Detailed guidance on ash disposal from pyres has been produced by the Environment Agency, and is summarised in the Department of Health document on Measures to Minimise Risk to Public Health (April 24, 2000). Ash from pyres will normally be left on site or back-covered with soil, subject to risk assessment by the Environment Agency.

Ash may be disposed of to landfill or burial site subject to the appropriate licensing procedures referred to above. In the case of ash from cattle born before 1 August 1996, where this is removed from site it is required to be incinerated. It seems questionable quite how such ash can be justified as being left in situ, where the advice is that if moved it would have to be incinerated.

The keeping and disposal of carcasses in the quantities involved in the outbreak clearly presents the potential for pollution of ground and surface water, whether by the run off of disinfectant, or by leaching of decomposition products.
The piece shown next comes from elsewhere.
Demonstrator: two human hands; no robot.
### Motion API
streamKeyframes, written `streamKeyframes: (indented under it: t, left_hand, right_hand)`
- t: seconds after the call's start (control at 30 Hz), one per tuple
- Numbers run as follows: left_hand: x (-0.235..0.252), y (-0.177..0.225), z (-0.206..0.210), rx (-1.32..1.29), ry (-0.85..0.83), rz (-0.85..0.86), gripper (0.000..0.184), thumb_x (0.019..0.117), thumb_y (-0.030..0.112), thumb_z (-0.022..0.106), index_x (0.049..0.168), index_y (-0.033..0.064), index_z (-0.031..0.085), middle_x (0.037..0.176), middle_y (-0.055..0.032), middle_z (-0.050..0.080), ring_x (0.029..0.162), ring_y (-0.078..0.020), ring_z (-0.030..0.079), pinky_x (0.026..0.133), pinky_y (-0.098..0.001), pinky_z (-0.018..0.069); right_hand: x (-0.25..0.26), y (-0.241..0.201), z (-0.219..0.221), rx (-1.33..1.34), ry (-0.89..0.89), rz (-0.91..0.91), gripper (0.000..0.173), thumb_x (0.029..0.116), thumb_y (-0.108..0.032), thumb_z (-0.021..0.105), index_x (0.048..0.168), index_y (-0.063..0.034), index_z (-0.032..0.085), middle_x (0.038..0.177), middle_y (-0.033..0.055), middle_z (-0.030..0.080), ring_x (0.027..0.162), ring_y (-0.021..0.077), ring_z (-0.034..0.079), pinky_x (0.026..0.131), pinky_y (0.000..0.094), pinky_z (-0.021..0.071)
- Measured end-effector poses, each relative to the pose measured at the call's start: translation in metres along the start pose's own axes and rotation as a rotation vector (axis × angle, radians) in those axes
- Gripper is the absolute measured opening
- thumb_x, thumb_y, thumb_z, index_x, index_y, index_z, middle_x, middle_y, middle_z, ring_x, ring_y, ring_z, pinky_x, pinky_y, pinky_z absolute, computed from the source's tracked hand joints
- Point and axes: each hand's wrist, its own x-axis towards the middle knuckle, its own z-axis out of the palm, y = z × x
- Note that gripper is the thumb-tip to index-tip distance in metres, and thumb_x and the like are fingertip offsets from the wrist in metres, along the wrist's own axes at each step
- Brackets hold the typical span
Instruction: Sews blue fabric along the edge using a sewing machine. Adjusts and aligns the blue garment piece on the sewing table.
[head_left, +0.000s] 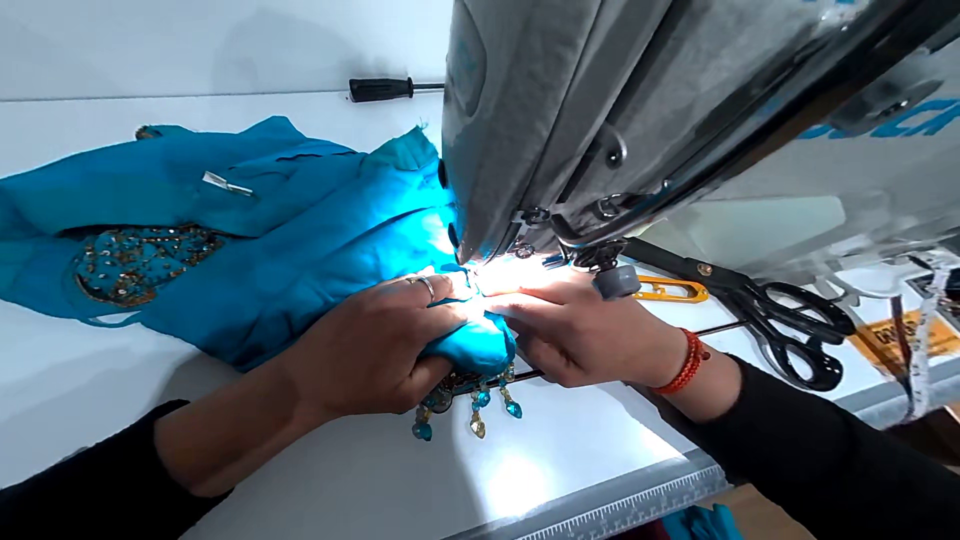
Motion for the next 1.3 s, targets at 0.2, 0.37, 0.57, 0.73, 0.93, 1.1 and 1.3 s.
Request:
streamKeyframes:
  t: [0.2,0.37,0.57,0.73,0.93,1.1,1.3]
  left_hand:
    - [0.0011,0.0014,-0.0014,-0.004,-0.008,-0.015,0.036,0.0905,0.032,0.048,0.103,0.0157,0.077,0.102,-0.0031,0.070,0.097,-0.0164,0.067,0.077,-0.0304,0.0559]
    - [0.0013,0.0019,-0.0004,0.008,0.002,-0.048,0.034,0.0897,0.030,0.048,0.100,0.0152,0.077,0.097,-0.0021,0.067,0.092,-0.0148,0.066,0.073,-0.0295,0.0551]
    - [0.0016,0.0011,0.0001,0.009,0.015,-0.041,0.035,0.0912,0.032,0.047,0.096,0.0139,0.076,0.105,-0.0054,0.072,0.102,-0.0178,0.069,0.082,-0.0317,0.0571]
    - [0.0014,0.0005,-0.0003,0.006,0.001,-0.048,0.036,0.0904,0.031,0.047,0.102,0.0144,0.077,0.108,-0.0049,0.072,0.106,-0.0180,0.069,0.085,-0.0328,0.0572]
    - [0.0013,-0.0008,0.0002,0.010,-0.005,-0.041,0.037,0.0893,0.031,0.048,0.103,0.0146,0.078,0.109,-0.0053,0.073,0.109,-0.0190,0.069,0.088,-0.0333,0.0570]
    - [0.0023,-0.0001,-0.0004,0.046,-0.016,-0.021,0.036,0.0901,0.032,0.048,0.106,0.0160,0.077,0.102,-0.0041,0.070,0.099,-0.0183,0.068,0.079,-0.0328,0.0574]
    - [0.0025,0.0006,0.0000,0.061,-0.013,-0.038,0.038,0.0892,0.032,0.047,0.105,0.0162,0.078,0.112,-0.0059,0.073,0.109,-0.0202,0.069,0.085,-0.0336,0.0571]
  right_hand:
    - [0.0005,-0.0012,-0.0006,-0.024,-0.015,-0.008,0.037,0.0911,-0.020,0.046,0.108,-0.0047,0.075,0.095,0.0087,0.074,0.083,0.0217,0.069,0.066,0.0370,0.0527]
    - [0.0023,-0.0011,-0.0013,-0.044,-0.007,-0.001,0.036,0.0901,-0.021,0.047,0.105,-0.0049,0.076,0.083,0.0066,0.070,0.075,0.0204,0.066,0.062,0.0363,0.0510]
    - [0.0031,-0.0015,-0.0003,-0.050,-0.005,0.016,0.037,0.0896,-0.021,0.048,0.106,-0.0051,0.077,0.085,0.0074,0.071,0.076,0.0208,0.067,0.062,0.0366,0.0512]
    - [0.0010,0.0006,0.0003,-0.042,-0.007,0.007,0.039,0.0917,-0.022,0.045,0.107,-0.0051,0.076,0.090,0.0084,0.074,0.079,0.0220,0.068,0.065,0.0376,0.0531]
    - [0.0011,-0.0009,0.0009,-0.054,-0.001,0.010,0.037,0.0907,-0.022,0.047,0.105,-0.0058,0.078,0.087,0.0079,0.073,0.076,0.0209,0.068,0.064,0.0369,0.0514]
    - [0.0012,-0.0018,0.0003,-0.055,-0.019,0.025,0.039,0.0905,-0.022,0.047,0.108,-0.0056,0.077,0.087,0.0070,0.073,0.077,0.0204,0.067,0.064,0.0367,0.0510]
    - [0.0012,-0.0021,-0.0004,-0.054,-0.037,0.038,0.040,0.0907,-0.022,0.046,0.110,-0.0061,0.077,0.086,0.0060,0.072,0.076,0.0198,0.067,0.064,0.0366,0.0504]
The entry of poisonous, noxious or polluting matter into controlled waters from these sources could constitute an offence under the provisions of Part III of the Water Resources Act 1991.The requirements of the Groundwater Regulations 1998 (SI 1998/2746) are relevant here. The disposal or tipping of substances falling within List II to these Regulations requires specific authorisation and prior investigation under regulation 5 and the ongoing surveillance of groundwater.
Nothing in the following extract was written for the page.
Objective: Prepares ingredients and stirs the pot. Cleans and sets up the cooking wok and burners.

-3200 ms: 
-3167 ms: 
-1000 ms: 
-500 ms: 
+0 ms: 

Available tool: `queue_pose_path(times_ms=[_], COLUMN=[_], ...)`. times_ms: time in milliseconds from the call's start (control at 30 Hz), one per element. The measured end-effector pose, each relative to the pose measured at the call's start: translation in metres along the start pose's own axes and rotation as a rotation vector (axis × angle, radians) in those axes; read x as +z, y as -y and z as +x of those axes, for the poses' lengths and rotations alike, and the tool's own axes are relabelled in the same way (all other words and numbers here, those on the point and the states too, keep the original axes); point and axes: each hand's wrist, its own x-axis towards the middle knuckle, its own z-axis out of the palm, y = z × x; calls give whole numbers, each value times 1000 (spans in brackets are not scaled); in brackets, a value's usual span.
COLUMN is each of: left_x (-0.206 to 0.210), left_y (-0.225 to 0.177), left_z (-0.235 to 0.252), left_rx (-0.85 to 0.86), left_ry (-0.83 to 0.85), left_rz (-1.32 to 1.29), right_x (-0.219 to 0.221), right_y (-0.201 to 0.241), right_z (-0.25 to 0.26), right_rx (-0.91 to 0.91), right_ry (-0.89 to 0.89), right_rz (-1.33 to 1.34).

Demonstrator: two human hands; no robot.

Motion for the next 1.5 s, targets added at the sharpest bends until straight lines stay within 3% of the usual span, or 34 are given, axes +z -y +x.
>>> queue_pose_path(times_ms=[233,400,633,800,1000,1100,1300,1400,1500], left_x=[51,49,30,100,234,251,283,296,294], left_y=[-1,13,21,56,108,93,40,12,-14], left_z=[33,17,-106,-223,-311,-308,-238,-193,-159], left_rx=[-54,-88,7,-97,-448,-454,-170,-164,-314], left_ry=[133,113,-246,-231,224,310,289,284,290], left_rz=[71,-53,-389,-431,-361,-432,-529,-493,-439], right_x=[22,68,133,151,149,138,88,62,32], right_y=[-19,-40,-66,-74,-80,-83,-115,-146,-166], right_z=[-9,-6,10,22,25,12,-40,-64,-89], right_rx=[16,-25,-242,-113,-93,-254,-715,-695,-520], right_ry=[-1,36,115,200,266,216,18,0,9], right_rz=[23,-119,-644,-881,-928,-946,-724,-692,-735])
List II substances include (Schedule, para 3(c)) substances which have a deleterious effect on the taste or odour of groundwater, or which may form such substances rendering groundwater unfit for human consumption. On this basis the mass burial of carcasses may well be subject to the Regulations.

Is there a risk that sites where carcasses have been buried or ash from pyres left may be regarded as contaminated land under Part IIA of the Environmental Protection Act 1990?

The substances which may cause land to be regarded as contaminated include natural substances (section 78A(9)).

The issue is therefore whether the presence of the carcasses or ash are creating a significant risk of significant harm, or are polluting, or are likely to pollute, controlled waters. A remediation notice may not in general be served on land in respect of which a waste management licence is in force (section 78YB(2). However this would not preclude service of a remediation notice on sites where the disposal had taken place pursuant to a notice under the Animal By-Products Order. The notice would in the first instance be served on the person who caused or knowingly permitted the contaminating material to be in, on or under the land (section 78F(2)).

One would hope that this would be the Minister, as the owner of the culled animals and the person having statutory responsibility for their disposal under the Animal Health Act. It would surely be a monstrous injustice if the owner of the land were to be regarded as responsible to any degree.

It is questionable how much notice was taken of the sensible advice contained in the Northumberland Report on the 1967 outbreak of foot-and-mouth.

Government memories can be short. The proposed new Department of Rural Affairs would do well however to consider some basic principles of crisis management and preparedness should there be any repetition of these events.

The outbreak comes at a time of possible radical reappraisal of the role of agriculture.

What does the nation require from its farmers, and what is it prepared to pay for their products and services. Those services include the care and nurture of the rural environment in order, for example, to ensure sites of nature conservation importance are in favourable condition.

The crisis may, to some extent, allow a new start to be made in terms of redressing the overgrazing which has caused damage to upland sites. One can only hope that some good will come out of what has been a grim Spring 2001.